傅临渊用的那款香水也叫教父,裴漾挑了下眉梢:“姓严。”
调酒师把调好的酒推到裴漾面前,男人说:“我请,你是学生吗?”
“嗯。”
男人又问:“大学生吧,怎么没跟同学出来玩?”
裴漾摩挲着杯口,嗅到了酒杯里添加的橄榄汁的味道:“人缘不好。”
男人诧异:“长那么好看人缘还不好啊?”
裴漾狐狸似的眼尾翘起来,挂着笑问:“谁规定长得好看的人人缘就好?”
红蓝交错的灯光营造出来的氛围朦胧又暧昧,他白皙修长的指尖有一下地没一下转动着杯子里的冰块,撩得人心尖痒。

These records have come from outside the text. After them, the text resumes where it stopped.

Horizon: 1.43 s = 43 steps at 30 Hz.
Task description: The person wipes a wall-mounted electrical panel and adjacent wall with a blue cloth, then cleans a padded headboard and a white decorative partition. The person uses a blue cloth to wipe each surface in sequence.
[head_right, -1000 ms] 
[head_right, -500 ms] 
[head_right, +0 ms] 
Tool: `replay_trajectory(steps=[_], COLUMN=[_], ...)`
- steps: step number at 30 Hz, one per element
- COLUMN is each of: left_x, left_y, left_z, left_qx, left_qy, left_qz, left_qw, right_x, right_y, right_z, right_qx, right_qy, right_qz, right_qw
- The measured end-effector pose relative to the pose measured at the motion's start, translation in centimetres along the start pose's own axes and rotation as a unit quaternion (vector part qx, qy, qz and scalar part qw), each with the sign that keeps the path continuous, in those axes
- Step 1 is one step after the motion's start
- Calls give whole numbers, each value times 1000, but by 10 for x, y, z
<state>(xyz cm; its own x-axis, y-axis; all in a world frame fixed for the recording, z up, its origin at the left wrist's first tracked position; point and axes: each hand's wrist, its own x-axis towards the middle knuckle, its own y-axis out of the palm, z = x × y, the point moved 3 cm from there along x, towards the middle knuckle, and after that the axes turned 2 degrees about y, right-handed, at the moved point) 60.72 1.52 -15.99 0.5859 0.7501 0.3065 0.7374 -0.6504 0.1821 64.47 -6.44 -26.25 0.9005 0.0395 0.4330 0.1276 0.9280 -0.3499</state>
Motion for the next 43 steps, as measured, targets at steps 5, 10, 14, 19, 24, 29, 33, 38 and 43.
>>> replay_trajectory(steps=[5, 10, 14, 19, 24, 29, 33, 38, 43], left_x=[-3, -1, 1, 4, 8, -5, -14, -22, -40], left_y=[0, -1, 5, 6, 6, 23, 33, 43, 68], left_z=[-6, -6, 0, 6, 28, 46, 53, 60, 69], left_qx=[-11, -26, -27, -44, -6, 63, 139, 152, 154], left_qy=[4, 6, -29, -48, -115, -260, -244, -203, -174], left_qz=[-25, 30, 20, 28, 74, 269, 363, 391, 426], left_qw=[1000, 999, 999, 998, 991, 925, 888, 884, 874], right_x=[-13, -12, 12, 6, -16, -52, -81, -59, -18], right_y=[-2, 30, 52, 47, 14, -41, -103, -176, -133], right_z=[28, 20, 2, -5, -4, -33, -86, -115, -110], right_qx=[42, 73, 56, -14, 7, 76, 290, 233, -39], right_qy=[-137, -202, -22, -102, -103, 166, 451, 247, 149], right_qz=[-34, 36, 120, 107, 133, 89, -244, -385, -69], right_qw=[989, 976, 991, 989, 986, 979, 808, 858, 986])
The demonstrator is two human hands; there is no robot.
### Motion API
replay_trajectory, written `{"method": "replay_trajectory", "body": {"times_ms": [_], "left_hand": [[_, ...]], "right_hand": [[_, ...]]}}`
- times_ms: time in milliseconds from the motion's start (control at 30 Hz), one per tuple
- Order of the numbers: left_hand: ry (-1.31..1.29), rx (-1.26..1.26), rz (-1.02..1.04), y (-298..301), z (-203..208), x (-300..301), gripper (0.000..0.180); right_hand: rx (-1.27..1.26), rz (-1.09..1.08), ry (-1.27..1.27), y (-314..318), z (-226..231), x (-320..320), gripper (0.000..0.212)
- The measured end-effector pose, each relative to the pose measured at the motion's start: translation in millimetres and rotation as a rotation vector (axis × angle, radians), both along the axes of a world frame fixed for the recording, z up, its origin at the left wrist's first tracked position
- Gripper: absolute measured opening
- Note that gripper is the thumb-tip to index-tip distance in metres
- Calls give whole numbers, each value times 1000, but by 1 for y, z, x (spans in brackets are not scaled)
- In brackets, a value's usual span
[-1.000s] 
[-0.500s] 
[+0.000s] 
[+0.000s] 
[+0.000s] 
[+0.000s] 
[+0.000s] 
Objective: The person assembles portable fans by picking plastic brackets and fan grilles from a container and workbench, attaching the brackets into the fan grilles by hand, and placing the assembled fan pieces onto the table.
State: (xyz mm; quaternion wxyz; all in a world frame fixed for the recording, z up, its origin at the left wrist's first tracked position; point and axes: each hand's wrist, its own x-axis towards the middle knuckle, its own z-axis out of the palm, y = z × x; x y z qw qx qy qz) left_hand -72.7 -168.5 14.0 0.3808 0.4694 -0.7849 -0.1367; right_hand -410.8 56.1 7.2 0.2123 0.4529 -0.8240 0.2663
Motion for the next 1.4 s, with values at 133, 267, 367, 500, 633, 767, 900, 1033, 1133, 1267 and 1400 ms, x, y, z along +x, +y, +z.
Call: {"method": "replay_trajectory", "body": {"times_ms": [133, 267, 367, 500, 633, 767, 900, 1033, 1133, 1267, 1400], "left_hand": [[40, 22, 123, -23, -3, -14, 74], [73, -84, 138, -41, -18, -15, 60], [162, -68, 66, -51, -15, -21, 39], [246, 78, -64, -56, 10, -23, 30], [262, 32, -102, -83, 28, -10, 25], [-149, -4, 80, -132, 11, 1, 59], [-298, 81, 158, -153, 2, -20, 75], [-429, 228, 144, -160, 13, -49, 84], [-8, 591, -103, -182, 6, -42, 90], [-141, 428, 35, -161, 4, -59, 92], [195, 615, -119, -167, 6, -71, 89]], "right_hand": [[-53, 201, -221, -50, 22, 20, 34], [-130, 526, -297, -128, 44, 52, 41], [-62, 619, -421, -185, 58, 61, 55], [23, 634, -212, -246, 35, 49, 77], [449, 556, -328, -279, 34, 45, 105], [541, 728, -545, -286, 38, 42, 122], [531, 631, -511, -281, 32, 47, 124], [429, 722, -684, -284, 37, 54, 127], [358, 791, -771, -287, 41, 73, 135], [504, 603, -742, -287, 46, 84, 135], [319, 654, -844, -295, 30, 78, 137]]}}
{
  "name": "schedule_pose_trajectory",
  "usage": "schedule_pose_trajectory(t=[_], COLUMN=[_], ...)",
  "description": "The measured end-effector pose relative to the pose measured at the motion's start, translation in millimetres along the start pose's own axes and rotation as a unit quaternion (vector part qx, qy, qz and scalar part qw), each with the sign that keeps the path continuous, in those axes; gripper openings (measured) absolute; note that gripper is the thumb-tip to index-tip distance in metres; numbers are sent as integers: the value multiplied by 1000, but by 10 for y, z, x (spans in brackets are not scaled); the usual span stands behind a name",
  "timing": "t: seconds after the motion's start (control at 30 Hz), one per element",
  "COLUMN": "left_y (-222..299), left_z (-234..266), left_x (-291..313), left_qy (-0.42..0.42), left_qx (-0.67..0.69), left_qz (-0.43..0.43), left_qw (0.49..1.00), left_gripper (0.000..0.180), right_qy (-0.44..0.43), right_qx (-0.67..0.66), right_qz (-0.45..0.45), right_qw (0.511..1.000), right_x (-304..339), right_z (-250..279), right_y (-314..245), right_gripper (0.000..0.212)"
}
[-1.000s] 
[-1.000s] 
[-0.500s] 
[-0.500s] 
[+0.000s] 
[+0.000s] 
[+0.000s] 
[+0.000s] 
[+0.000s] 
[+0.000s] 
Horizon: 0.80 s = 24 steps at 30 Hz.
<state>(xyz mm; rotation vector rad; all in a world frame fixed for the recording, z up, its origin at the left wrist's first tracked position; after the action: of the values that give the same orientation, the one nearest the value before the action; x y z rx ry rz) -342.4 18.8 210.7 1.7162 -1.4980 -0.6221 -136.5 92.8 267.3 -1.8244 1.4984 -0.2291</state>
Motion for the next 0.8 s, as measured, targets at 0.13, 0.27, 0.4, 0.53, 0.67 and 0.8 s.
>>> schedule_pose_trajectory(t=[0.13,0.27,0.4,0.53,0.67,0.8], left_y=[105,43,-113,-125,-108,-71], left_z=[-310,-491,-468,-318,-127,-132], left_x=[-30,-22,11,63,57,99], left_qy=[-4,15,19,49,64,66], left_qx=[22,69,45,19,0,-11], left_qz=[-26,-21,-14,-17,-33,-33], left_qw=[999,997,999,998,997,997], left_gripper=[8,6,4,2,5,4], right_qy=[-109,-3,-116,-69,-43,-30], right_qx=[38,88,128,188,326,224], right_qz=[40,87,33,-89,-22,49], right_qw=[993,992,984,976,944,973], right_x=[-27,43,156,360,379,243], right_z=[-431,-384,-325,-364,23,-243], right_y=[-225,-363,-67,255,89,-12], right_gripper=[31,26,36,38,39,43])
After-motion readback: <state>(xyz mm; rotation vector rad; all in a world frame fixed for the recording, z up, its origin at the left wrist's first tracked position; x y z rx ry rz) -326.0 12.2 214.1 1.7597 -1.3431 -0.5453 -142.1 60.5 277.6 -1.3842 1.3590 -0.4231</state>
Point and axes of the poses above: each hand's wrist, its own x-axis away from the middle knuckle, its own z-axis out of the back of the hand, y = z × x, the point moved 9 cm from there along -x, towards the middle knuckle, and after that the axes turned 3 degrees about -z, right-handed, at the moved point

男人直勾勾盯着他,心思不言而喻:“我也是一个人,不如我们做个伴一起玩?”
一起玩只是开房的委婉说法。
裴漾要是答应了,恐怕下一步就是给房卡了。
来酒吧的十个有八个都是奔着这种目的的,见怪不怪了。
裴漾懒懒靠着吧台,笑盈盈地看向他:“今天不行,没时间。”
一般人被拒绝便不会再纠缠,可眼前这个男生漂亮得太对他胃口了,男人锲而不舍地追问:“那你什么时候有时间?”
“最近都没时间。”裴漾缓慢地眨了眨眼睛,浅色眸子折射出流出细碎的光芒,“要不这样吧,你留个电话给我,等有空了我给你打电话。”
“好啊。”
裴漾留了他的电话号码。
还没出酒吧,男人就接到了一个陌生电话。
他本以为裴漾改主意了,然而一接起来,对面就说:“你好,这里是启萌教培机构的王老师,你家的孩子需要作业辅导吗?”
“你好,我是公立三甲专家助理,看见您之前在网上咨询过包皮割除手术,请问现在还需要吗?”
“你好,零抵押贷款15万,三十天o利息,按1立即帮您申请……”
一晚上他接了十几个骚扰电话。
男人:“妈的。”
谁他妈把他电话号码挂网上了!
洗手间里,严有仁扶着洗脸盆吐的昏天黑地,他身旁一个戴着口罩帽子的男人用洗手液反复搓洗着双手。
“妈的,恶心死了。”
刚才这个醉鬼一进洗手间就冲到他旁边来吐,脏东西溅了他满手都是。
严有仁抓着对方的胳膊打了个酒嗝:“对不起啊,我给你擦擦。”
“走开走开,脏死了。”
男人嫌恶地皱起眉毛,拍开他的手,抓起洗手台上的手机就走了。
裴漾进来看见的就是这副拉拉扯扯场景。
严有仁委屈死了:“裴哥他骂我。”
裴漾:“……”别逼我扇你。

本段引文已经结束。